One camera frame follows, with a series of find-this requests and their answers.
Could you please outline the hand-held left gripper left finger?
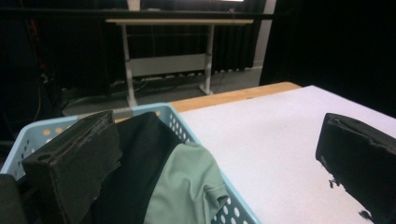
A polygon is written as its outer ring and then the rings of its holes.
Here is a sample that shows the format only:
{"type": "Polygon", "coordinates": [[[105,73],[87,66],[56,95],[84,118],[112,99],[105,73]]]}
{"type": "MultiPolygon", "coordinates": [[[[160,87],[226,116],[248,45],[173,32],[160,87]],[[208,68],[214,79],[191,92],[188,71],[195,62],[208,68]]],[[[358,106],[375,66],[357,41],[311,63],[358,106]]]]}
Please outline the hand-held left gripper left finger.
{"type": "Polygon", "coordinates": [[[22,167],[38,190],[42,222],[78,224],[121,155],[113,113],[105,111],[79,120],[25,158],[22,167]]]}

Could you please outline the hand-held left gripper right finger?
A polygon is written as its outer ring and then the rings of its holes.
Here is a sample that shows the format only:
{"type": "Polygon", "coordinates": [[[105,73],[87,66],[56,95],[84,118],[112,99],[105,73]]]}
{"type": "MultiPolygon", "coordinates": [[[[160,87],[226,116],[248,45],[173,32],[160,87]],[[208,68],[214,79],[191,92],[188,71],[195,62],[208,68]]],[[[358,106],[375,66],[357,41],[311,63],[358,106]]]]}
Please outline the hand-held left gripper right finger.
{"type": "Polygon", "coordinates": [[[396,138],[362,121],[325,115],[316,160],[374,224],[396,224],[396,138]]]}

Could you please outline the black garment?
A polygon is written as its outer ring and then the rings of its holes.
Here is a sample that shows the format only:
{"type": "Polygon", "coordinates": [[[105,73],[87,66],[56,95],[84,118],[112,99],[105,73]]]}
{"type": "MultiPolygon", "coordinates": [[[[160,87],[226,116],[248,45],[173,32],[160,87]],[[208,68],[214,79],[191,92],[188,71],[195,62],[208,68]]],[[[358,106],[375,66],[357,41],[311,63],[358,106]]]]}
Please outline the black garment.
{"type": "Polygon", "coordinates": [[[153,112],[117,124],[120,167],[104,180],[80,224],[143,224],[151,195],[179,137],[153,112]]]}

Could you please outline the light blue perforated plastic basket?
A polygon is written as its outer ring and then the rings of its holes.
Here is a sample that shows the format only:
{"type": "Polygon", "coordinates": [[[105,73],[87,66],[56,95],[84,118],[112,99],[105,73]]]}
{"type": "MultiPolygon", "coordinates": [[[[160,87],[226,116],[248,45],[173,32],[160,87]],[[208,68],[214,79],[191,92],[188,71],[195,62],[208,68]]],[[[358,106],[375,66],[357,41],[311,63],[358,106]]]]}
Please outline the light blue perforated plastic basket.
{"type": "MultiPolygon", "coordinates": [[[[134,116],[154,112],[162,123],[169,127],[182,141],[200,144],[199,139],[184,119],[169,104],[140,105],[128,108],[128,110],[134,116]]],[[[0,174],[13,175],[16,180],[23,178],[25,172],[21,161],[83,118],[85,118],[85,115],[45,119],[23,127],[0,170],[0,174]]],[[[230,198],[214,216],[212,224],[262,224],[226,174],[220,173],[230,198]]]]}

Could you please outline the light green garment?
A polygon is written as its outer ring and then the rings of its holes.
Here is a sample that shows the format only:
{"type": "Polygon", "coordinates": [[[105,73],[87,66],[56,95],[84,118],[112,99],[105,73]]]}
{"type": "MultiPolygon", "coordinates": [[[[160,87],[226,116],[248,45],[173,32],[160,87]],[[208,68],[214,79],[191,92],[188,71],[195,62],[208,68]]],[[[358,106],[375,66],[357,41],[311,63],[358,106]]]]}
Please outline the light green garment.
{"type": "Polygon", "coordinates": [[[228,199],[211,153],[193,142],[179,144],[163,167],[144,224],[210,224],[228,199]]]}

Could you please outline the white sheet table cover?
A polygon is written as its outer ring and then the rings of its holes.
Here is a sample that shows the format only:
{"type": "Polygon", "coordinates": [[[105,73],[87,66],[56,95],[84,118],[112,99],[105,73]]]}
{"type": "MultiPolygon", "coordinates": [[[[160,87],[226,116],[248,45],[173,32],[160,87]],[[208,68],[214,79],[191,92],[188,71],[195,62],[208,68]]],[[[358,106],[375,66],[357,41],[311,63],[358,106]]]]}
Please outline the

+ + +

* _Instructions for the task_: Please print all the entries exactly as written, but drop the pictures.

* _Task answer_:
One camera frame follows, with a series of find-this requests and their answers.
Could you please outline the hand-held left gripper left finger?
A polygon is written as its outer ring and then the rings of its holes.
Here is a sample that shows the format only:
{"type": "Polygon", "coordinates": [[[105,73],[87,66],[56,95],[84,118],[112,99],[105,73]]]}
{"type": "MultiPolygon", "coordinates": [[[[160,87],[226,116],[248,45],[173,32],[160,87]],[[208,68],[214,79],[191,92],[188,71],[195,62],[208,68]]],[[[358,106],[375,66],[357,41],[311,63],[358,106]]]]}
Please outline the hand-held left gripper left finger.
{"type": "Polygon", "coordinates": [[[22,167],[38,190],[42,222],[78,224],[121,155],[113,113],[105,111],[79,120],[25,158],[22,167]]]}

Could you please outline the hand-held left gripper right finger?
A polygon is written as its outer ring and then the rings of its holes.
Here is a sample that shows the format only:
{"type": "Polygon", "coordinates": [[[105,73],[87,66],[56,95],[84,118],[112,99],[105,73]]]}
{"type": "MultiPolygon", "coordinates": [[[[160,87],[226,116],[248,45],[173,32],[160,87]],[[208,68],[214,79],[191,92],[188,71],[195,62],[208,68]]],[[[358,106],[375,66],[357,41],[311,63],[358,106]]]]}
Please outline the hand-held left gripper right finger.
{"type": "Polygon", "coordinates": [[[396,138],[362,121],[325,115],[316,160],[374,224],[396,224],[396,138]]]}

Could you please outline the black garment?
A polygon is written as its outer ring and then the rings of its holes.
Here is a sample that shows the format only:
{"type": "Polygon", "coordinates": [[[105,73],[87,66],[56,95],[84,118],[112,99],[105,73]]]}
{"type": "MultiPolygon", "coordinates": [[[[160,87],[226,116],[248,45],[173,32],[160,87]],[[208,68],[214,79],[191,92],[188,71],[195,62],[208,68]]],[[[358,106],[375,66],[357,41],[311,63],[358,106]]]]}
Please outline the black garment.
{"type": "Polygon", "coordinates": [[[153,112],[117,124],[120,167],[104,180],[80,224],[143,224],[151,195],[179,137],[153,112]]]}

Could you please outline the light blue perforated plastic basket?
A polygon is written as its outer ring and then the rings of its holes.
Here is a sample that shows the format only:
{"type": "Polygon", "coordinates": [[[105,73],[87,66],[56,95],[84,118],[112,99],[105,73]]]}
{"type": "MultiPolygon", "coordinates": [[[[160,87],[226,116],[248,45],[173,32],[160,87]],[[208,68],[214,79],[191,92],[188,71],[195,62],[208,68]]],[[[358,106],[375,66],[357,41],[311,63],[358,106]]]]}
Please outline the light blue perforated plastic basket.
{"type": "MultiPolygon", "coordinates": [[[[134,116],[154,112],[162,123],[169,127],[182,141],[200,144],[199,139],[184,119],[169,104],[140,105],[128,108],[128,110],[134,116]]],[[[0,174],[13,175],[16,180],[23,178],[25,172],[21,161],[83,118],[85,118],[85,115],[45,119],[23,127],[0,170],[0,174]]],[[[230,198],[214,216],[212,224],[262,224],[226,174],[220,173],[230,198]]]]}

Could you please outline the light green garment?
A polygon is written as its outer ring and then the rings of its holes.
Here is a sample that shows the format only:
{"type": "Polygon", "coordinates": [[[105,73],[87,66],[56,95],[84,118],[112,99],[105,73]]]}
{"type": "MultiPolygon", "coordinates": [[[[160,87],[226,116],[248,45],[173,32],[160,87]],[[208,68],[214,79],[191,92],[188,71],[195,62],[208,68]]],[[[358,106],[375,66],[357,41],[311,63],[358,106]]]]}
Please outline the light green garment.
{"type": "Polygon", "coordinates": [[[228,199],[211,153],[193,142],[179,144],[163,167],[144,224],[210,224],[228,199]]]}

Could you please outline the white sheet table cover?
A polygon is written as its outer ring and then the rings of its holes.
Here is a sample that shows the format only:
{"type": "Polygon", "coordinates": [[[105,73],[87,66],[56,95],[84,118],[112,99],[105,73]]]}
{"type": "MultiPolygon", "coordinates": [[[[160,87],[226,116],[248,45],[173,32],[160,87]],[[208,68],[214,79],[191,92],[188,71],[195,62],[208,68]]],[[[358,106],[375,66],[357,41],[311,63],[358,106]]]]}
Please outline the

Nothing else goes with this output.